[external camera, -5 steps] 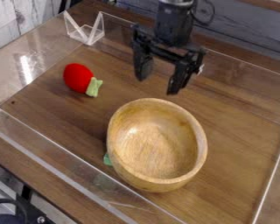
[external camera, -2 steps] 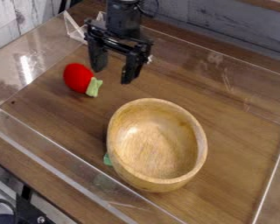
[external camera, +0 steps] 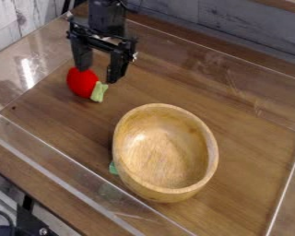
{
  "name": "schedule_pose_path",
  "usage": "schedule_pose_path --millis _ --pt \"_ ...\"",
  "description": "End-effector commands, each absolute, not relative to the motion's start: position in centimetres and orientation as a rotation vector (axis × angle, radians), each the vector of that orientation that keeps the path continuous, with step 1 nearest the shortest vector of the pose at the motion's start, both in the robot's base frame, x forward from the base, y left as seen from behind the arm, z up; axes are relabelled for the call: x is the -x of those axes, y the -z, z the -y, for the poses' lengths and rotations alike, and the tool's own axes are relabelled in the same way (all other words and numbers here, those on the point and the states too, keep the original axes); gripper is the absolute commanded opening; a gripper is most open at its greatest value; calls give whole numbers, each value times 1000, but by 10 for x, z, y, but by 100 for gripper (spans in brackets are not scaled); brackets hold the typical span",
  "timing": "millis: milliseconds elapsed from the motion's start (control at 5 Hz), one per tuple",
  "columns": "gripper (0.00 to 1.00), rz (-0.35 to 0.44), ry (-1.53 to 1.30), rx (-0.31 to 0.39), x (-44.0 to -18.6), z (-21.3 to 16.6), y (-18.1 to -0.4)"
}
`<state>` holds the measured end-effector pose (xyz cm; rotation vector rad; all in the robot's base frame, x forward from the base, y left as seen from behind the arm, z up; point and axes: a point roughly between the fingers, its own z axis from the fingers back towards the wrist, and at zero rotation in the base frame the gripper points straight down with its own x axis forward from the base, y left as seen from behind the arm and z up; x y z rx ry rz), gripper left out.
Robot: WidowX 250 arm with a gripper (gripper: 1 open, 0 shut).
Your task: Move the red object to the right side of the table
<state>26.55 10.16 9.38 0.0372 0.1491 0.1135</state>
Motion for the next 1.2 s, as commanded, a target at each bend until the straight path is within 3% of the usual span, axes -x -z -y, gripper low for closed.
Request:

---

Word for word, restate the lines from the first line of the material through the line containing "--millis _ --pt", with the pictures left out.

[external camera, -5 steps] 
[external camera, -2 steps] 
[external camera, +0 steps] 
{
  "name": "schedule_pose_path",
  "usage": "schedule_pose_path --millis _ --pt \"_ ...\"",

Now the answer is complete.